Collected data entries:
Content starts

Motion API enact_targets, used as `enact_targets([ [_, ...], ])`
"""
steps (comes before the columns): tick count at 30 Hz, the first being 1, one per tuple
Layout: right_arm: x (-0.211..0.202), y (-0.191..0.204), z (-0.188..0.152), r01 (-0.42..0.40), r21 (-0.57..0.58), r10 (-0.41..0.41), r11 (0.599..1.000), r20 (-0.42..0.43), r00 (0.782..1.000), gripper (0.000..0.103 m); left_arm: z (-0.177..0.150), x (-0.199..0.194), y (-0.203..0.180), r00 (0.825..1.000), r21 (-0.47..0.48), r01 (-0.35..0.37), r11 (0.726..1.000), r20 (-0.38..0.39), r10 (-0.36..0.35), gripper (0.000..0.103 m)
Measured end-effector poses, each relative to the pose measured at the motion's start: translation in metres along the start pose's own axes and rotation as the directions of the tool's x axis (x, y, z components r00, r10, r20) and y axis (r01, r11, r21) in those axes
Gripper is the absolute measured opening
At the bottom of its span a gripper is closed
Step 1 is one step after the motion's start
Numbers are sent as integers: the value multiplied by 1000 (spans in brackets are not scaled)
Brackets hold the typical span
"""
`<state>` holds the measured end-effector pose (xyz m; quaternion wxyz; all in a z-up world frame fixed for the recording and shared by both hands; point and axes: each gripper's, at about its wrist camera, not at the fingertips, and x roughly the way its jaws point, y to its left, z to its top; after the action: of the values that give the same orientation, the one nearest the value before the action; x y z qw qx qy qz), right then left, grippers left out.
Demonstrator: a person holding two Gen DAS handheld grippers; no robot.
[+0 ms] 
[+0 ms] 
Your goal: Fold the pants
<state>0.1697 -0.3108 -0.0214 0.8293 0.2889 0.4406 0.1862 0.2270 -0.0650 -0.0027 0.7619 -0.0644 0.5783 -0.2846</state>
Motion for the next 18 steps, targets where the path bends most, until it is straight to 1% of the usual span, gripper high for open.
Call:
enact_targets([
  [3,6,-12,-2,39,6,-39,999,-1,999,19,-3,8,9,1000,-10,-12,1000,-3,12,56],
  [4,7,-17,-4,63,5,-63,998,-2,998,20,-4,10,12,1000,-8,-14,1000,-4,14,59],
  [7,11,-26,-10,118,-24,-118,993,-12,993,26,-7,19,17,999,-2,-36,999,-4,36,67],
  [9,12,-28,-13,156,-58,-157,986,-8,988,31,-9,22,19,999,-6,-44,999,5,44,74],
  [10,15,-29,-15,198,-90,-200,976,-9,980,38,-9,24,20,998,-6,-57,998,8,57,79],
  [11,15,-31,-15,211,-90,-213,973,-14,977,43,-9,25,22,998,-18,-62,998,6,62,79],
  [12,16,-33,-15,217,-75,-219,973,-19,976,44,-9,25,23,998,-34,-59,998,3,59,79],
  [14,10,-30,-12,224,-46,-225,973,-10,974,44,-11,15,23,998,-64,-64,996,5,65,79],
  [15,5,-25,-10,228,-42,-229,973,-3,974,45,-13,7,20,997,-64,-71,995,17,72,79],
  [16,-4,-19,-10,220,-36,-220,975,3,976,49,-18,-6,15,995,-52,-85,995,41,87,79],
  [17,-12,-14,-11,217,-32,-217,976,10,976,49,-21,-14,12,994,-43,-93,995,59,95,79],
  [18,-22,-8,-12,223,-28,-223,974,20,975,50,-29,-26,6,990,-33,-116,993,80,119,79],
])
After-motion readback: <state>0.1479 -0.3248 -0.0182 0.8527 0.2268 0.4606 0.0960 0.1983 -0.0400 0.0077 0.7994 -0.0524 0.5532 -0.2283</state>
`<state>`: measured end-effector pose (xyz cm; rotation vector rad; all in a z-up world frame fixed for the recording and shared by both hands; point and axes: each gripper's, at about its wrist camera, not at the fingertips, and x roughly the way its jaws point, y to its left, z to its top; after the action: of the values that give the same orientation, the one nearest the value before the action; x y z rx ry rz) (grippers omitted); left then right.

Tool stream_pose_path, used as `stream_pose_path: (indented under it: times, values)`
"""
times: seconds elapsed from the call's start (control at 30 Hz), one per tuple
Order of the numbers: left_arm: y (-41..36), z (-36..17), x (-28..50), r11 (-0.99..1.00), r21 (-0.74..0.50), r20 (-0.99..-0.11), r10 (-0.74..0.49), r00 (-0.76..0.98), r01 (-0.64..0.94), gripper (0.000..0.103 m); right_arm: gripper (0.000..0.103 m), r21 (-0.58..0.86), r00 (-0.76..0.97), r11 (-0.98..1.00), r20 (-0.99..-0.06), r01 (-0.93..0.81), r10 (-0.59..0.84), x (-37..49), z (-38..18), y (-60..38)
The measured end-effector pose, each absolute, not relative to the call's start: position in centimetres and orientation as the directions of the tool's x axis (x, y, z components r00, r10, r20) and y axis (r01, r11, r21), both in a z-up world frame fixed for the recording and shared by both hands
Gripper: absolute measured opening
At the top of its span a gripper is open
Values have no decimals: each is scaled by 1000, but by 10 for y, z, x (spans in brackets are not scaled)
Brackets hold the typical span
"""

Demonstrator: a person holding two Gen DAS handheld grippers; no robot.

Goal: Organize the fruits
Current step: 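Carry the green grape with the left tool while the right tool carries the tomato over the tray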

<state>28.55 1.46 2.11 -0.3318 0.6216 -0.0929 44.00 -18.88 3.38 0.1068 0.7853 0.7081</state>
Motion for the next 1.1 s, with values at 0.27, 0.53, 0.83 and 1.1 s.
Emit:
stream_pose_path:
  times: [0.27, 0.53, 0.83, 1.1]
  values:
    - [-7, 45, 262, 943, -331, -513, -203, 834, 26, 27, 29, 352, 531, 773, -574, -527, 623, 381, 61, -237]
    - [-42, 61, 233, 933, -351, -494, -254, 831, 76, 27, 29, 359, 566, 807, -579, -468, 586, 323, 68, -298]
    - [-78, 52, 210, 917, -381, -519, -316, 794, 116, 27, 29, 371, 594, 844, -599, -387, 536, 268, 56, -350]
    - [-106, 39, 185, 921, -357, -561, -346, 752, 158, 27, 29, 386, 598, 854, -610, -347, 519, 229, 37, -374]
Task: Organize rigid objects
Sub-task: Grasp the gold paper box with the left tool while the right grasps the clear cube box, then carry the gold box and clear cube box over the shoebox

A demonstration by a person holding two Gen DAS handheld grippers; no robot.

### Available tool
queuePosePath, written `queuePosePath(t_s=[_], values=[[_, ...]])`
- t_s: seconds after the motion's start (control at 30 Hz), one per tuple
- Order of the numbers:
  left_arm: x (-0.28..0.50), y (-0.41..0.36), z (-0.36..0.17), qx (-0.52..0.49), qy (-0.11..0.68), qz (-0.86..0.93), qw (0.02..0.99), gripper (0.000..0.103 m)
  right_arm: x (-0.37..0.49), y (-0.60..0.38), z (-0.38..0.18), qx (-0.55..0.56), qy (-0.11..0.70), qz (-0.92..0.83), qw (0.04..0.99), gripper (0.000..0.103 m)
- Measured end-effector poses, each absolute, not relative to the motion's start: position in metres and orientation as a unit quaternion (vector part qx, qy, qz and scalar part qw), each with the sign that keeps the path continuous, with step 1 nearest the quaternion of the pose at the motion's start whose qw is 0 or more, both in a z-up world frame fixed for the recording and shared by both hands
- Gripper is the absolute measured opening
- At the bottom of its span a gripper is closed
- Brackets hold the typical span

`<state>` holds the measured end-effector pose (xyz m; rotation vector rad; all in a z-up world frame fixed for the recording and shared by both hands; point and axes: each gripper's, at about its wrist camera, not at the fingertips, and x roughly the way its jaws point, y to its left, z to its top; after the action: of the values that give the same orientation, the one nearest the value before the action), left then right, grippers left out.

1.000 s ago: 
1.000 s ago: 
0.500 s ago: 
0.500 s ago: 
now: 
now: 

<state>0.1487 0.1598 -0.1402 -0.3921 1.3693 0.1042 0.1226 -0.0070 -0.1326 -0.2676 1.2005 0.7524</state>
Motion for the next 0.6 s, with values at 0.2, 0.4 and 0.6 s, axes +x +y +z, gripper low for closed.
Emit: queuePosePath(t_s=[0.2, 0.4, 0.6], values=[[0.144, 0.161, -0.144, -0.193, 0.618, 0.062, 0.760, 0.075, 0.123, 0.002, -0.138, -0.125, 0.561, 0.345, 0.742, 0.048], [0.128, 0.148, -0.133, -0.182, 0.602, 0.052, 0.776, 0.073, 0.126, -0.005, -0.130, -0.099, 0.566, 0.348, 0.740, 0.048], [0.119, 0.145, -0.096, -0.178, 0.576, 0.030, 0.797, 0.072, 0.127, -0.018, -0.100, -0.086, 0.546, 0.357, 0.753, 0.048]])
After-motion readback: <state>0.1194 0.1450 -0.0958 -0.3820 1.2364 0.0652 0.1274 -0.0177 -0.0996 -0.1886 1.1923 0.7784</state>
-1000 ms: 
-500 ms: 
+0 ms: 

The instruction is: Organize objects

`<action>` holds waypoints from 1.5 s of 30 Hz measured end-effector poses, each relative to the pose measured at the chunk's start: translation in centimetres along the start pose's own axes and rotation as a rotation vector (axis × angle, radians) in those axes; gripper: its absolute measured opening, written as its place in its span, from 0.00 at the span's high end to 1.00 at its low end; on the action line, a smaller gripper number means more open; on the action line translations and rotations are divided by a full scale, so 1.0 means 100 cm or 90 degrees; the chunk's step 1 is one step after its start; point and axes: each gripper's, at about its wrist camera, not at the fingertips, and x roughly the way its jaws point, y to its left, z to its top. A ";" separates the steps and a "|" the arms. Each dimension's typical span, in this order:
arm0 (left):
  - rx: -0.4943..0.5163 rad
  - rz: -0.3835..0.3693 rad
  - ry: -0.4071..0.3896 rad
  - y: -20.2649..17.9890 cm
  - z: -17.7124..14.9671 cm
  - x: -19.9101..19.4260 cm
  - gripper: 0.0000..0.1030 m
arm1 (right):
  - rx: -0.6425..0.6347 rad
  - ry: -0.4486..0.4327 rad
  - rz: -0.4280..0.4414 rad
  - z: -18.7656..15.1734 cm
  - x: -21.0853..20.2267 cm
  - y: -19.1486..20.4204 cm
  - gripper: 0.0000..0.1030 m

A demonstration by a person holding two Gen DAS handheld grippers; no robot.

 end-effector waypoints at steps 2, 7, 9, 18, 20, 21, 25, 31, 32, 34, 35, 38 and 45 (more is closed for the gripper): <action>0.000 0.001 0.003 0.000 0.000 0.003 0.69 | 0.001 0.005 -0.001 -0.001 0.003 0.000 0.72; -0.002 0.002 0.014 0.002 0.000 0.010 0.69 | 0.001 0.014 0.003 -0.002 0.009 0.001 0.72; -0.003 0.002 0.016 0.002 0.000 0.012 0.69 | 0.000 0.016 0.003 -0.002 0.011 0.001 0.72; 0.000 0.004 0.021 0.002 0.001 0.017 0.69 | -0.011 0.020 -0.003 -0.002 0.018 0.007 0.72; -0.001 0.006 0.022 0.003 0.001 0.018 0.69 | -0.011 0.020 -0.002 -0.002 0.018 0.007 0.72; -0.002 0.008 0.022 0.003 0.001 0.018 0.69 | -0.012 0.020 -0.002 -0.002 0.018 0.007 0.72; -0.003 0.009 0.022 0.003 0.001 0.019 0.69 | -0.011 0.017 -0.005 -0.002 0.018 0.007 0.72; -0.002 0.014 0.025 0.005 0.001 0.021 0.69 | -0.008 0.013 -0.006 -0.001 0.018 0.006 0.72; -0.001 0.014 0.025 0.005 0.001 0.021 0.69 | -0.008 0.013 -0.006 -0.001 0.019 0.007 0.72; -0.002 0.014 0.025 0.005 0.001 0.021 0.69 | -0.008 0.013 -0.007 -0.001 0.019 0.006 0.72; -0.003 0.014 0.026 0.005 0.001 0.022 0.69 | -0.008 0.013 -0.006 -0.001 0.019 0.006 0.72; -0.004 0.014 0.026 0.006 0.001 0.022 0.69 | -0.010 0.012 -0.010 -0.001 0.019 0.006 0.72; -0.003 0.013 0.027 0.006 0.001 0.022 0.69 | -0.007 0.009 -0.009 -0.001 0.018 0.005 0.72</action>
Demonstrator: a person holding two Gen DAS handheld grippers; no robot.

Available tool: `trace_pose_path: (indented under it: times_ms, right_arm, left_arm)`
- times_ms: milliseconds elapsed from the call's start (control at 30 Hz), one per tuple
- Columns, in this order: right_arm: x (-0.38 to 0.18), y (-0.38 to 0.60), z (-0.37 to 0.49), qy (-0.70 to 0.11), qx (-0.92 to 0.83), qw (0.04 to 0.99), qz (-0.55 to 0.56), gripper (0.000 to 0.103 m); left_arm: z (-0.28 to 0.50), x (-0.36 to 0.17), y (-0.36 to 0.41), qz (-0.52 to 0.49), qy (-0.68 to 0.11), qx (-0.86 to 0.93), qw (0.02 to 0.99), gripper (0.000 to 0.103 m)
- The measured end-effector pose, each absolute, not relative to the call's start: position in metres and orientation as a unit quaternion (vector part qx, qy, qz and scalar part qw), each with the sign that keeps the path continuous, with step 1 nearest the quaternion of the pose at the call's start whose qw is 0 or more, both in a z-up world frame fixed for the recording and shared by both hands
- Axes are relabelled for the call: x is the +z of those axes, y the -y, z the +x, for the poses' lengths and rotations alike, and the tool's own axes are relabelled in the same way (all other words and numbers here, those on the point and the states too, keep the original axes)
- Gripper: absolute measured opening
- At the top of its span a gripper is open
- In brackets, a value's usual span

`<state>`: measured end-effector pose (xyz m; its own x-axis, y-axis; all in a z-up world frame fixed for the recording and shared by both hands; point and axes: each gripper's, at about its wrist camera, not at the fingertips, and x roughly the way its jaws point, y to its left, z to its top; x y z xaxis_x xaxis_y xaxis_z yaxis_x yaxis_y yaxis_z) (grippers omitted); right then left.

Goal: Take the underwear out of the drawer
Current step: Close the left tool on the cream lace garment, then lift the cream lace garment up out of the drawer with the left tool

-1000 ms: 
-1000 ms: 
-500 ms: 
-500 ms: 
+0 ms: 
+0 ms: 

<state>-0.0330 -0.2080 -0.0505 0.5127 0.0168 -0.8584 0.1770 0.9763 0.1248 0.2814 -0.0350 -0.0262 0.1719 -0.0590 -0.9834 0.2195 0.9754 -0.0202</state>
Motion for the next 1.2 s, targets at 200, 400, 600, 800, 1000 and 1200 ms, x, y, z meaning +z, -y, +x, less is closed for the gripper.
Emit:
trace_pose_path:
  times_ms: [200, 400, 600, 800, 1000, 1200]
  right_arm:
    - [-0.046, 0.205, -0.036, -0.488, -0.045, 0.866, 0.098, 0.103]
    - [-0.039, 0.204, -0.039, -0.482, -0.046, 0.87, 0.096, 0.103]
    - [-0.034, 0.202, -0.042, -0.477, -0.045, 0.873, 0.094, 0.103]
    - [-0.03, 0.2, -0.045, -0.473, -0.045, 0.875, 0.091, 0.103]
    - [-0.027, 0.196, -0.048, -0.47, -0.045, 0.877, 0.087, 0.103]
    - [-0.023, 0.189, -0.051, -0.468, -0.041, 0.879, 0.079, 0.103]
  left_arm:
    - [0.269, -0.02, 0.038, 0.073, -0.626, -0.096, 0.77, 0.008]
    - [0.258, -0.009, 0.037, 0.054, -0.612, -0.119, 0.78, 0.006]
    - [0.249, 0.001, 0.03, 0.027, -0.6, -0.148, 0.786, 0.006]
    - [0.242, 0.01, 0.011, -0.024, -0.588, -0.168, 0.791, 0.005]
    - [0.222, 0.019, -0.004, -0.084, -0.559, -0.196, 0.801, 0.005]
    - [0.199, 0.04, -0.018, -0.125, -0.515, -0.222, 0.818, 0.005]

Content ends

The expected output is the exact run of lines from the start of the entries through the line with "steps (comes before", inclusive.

Motion API enact_targets, used as `enact_targets([ [_, ...], ])`
"""
steps (comes before the columns): tick count at 30 Hz, the first being 1, one per tuple

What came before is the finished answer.